Las pistas de esquí de La Malinche brillaban bajo un sol invernal.
Camila observaba a Isa tomar su primera clase, su pequeña figura envuelta en un traje de nieve rosa, deslizándose torpemente pero con una sonrisa de pura alegría.
Se sentía extrañamente en paz.
La paz se rompió cuando vio a Alejandro caminando hacia ella por la nieve.
—Hola —dijo él, deteniéndose a su lado.
—¿Qué haces aquí? —preguntó Camila, su tono era frío.
—Quería hablar contigo.
Su mirada se posó en Isa, que saludaba con la mano desde la pista infantil.
—He estado pensando... en tu tío.
Camila se puso rígida.
—El proyecto del centro comercial del que hablamos. Sé que era importante para él. He hablado con mis socios. Estamos dispuestos a cederle el contrato de construcción principal. Como... un agradecimiento. Por todo.
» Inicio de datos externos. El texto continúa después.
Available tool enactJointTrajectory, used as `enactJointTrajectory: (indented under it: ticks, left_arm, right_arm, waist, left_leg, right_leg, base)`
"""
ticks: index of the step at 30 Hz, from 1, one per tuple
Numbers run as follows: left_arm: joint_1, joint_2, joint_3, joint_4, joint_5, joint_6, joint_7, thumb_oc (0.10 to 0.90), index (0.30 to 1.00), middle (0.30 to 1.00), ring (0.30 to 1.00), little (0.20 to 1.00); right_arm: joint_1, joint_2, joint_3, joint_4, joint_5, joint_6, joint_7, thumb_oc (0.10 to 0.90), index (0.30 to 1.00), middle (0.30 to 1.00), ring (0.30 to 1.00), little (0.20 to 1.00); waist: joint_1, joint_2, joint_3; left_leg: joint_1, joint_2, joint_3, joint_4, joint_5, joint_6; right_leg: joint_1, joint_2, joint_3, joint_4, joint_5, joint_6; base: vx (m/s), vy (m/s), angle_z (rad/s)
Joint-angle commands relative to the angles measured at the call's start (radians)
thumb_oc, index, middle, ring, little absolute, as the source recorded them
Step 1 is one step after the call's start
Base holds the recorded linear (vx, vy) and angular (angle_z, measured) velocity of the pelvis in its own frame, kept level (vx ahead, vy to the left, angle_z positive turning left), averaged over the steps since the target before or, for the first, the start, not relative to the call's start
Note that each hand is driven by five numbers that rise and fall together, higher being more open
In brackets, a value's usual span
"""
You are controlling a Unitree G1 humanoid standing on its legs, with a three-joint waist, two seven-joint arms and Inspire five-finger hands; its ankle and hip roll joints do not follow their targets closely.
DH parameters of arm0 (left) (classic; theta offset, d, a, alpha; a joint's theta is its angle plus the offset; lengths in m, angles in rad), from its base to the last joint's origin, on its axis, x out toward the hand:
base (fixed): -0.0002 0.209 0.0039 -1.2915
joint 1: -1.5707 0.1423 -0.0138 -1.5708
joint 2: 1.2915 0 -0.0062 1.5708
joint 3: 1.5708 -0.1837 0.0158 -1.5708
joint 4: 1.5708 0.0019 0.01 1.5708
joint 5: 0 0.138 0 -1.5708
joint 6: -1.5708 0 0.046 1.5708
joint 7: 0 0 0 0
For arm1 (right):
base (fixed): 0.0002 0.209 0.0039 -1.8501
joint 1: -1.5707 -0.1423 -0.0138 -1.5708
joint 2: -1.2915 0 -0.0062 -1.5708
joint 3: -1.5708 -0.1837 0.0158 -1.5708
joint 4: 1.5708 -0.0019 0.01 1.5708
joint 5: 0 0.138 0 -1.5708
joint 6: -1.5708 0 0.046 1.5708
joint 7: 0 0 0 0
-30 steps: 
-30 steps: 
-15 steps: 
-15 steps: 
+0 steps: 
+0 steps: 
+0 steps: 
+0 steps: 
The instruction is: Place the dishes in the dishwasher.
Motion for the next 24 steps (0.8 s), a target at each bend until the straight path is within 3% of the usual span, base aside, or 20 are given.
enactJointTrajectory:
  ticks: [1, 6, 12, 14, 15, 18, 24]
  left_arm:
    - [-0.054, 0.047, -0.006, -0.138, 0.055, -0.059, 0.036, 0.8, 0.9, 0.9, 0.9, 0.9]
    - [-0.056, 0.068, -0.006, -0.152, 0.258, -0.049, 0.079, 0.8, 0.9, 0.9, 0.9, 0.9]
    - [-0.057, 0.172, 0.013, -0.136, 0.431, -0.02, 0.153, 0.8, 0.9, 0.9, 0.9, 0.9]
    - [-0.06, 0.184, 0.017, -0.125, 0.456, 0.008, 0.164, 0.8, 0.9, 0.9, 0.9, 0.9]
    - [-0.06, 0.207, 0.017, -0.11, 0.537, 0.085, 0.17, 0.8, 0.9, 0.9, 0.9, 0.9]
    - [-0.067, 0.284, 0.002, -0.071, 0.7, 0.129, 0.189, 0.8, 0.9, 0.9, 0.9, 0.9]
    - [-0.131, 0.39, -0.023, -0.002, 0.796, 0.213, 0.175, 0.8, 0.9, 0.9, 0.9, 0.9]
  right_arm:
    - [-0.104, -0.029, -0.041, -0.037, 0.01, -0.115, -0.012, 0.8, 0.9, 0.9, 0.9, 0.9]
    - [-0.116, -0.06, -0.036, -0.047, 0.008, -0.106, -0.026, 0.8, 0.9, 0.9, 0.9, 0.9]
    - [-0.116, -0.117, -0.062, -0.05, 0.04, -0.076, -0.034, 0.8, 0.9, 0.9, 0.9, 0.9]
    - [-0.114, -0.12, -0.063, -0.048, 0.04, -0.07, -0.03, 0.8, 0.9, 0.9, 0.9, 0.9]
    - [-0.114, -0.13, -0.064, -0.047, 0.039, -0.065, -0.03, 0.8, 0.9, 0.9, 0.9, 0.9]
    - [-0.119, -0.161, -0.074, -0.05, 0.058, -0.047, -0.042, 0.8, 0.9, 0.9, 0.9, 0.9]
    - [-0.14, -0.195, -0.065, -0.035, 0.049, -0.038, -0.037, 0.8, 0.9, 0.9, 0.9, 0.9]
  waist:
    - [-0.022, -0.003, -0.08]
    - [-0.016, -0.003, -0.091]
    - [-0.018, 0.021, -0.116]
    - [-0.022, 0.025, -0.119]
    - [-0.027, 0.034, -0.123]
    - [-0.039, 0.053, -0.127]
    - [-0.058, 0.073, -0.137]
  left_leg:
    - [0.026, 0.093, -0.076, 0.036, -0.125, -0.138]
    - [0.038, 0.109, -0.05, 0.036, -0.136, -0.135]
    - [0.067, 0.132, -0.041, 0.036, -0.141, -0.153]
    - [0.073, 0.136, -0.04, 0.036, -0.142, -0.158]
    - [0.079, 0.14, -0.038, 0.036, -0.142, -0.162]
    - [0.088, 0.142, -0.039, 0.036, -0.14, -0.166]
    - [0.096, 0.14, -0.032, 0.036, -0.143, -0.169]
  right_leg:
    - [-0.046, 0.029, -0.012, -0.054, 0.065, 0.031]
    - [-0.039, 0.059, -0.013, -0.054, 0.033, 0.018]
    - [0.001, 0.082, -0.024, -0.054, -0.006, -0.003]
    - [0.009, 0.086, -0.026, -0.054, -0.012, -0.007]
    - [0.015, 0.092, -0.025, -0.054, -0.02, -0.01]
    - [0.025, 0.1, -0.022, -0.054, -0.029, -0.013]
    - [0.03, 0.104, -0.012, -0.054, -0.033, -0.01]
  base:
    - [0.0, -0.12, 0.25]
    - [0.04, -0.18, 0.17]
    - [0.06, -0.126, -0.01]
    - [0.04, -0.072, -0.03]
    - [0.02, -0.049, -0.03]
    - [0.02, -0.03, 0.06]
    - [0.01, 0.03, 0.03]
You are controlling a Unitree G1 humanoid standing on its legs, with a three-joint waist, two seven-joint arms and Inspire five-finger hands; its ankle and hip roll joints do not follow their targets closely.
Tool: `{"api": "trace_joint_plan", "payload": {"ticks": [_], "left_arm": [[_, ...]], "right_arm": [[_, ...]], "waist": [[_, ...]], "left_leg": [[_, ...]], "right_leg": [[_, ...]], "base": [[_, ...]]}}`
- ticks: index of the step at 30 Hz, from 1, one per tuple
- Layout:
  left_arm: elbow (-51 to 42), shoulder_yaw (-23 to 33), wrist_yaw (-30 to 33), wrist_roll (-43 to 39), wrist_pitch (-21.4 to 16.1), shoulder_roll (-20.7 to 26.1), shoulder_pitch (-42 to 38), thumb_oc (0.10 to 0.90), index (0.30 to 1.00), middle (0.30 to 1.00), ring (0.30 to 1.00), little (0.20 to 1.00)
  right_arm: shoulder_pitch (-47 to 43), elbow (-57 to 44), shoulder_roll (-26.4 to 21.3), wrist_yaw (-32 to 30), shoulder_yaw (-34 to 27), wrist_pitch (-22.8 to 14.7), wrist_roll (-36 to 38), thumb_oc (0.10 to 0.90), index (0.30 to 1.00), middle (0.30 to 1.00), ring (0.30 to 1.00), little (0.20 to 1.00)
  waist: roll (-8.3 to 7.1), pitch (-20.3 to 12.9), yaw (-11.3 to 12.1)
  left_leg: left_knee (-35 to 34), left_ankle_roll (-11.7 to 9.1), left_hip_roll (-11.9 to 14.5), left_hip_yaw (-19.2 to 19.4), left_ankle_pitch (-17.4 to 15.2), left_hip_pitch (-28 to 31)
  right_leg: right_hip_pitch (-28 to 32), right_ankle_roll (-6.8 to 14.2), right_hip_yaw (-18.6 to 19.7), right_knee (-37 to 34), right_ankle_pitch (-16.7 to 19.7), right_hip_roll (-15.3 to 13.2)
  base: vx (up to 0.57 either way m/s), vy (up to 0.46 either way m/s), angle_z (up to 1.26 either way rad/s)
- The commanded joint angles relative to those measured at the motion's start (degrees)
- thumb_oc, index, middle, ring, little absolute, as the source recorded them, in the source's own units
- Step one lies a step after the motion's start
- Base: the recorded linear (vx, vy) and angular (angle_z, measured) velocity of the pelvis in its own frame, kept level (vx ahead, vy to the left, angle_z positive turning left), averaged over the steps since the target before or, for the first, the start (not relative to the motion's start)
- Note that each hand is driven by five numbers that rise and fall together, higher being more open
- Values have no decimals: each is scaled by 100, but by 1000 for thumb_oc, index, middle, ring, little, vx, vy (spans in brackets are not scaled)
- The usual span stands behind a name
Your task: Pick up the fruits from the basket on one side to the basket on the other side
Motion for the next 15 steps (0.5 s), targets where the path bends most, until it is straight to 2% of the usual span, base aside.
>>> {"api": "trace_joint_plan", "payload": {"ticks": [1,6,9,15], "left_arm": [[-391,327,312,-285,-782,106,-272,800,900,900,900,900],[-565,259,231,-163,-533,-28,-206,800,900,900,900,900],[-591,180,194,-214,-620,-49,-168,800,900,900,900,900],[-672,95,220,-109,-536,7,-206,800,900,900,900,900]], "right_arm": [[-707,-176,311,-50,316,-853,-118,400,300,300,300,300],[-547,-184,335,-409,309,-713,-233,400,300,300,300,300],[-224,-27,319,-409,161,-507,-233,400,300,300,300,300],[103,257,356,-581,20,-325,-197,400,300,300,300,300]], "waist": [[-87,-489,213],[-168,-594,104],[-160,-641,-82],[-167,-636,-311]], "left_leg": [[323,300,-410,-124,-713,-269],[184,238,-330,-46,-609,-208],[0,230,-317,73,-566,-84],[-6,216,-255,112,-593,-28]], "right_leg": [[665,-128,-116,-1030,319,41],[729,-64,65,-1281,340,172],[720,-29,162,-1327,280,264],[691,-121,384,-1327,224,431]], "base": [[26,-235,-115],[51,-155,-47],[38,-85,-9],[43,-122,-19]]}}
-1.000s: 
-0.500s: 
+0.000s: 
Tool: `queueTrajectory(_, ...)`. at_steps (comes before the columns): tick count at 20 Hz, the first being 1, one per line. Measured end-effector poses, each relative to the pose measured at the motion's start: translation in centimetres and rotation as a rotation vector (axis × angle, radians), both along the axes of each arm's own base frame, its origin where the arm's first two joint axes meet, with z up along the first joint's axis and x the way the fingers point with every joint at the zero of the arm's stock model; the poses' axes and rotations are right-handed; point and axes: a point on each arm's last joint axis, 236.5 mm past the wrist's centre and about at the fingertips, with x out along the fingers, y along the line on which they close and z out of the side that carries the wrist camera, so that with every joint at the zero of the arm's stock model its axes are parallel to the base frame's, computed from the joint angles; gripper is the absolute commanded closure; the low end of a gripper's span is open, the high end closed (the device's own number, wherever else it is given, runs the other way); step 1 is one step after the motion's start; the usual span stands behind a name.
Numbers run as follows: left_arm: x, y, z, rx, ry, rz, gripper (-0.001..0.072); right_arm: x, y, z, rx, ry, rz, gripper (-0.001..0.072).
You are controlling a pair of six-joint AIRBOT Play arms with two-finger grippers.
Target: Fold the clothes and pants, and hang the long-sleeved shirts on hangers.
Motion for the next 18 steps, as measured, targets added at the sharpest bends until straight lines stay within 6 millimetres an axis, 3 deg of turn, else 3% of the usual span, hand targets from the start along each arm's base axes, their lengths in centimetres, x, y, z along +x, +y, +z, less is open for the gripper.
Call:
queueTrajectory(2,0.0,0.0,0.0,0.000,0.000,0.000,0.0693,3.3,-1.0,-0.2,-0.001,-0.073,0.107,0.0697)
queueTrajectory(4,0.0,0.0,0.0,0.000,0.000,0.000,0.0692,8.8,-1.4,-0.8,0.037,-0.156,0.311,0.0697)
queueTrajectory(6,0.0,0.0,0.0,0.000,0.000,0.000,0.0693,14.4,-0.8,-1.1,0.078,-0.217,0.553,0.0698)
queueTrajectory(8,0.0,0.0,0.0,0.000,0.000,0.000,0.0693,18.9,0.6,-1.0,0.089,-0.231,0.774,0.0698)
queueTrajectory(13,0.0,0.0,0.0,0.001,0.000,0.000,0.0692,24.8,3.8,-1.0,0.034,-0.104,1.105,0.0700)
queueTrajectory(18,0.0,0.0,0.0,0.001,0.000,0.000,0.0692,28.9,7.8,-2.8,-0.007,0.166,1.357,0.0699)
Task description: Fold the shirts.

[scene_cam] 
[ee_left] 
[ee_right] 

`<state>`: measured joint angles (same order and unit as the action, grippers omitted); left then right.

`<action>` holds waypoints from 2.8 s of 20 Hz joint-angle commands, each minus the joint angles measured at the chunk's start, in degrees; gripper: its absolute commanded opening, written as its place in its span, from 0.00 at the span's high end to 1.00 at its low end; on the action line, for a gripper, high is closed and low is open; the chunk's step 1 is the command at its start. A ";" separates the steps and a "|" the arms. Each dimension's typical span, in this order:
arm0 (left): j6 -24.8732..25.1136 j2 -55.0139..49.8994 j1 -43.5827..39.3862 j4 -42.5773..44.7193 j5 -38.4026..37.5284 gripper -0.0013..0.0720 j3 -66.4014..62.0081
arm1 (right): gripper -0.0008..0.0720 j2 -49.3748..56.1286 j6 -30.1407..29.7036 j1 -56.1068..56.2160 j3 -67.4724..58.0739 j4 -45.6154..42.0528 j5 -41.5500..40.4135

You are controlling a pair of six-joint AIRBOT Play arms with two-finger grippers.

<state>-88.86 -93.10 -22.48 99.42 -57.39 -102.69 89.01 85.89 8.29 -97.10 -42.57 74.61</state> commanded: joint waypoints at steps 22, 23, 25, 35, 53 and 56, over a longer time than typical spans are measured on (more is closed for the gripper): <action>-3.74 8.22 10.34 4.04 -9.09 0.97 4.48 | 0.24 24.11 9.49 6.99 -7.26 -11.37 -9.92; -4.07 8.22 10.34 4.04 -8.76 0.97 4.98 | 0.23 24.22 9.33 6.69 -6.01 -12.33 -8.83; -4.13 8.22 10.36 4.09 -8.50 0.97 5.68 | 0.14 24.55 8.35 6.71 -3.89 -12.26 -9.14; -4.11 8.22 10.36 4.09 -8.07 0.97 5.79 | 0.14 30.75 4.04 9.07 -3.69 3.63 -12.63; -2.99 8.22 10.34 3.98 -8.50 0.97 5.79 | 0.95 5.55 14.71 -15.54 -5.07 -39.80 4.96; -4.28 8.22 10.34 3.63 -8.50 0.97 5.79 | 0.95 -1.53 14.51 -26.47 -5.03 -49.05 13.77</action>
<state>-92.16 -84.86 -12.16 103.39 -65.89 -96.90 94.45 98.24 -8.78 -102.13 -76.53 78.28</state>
Camila lo miró, incrédula. ¿Un agradecimiento? ¿Así es como él lo veía? Como una transacción. Un pago por los años de servicio, por el cuidado de su abuela.
Una ira fría y lúcida la invadió.
—No.
La palabra fue tan tajante que lo sorprendió.
—¿Qué?
—He dicho que no —repitió ella, mirándolo directamente a los ojos—. Mi familia no necesita tu caridad, Alejandro. Y yo no necesito tus gestos vacíos.
Se acercó un paso a él, su voz bajó a un susurro feroz.
—Quiero un divorcio limpio. Sin deudas. Sin favores. Sin nada que nos una. Cuando esto termine, no quiero que me debas nada, y ciertamente, no te deberé nada. ¿Entendido?